Ground Truth
To address the challenge of identifying Third-Party Libraries (TPLs) without a standardized package manager or direct SBOM, we utilized a file-path mapping technique inspired by previous work. We filtered repositories based on paths containing keywords such as "/third\_party", "/3rdparty", and "/deps", identifying 3,386 TPLs. The list of Ground Truth Dataset can be found here.
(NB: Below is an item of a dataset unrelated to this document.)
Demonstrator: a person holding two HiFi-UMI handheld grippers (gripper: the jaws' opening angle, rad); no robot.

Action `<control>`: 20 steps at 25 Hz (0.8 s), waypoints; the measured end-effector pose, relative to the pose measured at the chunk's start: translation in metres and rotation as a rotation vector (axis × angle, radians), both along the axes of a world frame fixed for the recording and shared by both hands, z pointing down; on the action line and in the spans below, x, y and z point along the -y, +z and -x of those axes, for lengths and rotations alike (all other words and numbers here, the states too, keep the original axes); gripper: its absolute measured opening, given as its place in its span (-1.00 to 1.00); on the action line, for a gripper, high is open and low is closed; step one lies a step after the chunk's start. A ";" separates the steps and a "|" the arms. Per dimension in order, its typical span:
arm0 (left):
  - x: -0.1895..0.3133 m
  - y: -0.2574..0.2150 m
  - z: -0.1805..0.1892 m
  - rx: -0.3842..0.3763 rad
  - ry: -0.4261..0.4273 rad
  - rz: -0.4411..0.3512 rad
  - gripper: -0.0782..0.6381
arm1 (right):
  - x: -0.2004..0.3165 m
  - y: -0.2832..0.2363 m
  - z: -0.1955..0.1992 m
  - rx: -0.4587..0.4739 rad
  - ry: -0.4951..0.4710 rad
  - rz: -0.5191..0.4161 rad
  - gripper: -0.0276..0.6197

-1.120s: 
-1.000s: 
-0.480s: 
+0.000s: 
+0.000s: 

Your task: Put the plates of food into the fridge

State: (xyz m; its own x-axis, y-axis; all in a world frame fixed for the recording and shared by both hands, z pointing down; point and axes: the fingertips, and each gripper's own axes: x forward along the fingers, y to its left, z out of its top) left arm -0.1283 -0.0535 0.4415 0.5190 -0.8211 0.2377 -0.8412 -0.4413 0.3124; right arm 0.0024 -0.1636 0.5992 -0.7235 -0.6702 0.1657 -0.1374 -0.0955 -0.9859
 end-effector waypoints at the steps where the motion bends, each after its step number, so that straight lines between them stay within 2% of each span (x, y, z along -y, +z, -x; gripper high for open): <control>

However, as pointed out by the reviewer, the TPL that are not in our target path (e.g., /3rdparty, /deps) would be left out in ground truth labeling, and finally cause a False Positive in the detection. Since then, we have manually reviewed our False Positive cases. Among these 649 cases of FP, we found that 5.7% (37 cases) were mis-detected. They were correctly detected by SCA tools but unlabeled in the ground truth. After correcting the ground truth, the precision and recall of OSSScope have improved to 84.34% and 97.34%. The revised ground truth can be found here.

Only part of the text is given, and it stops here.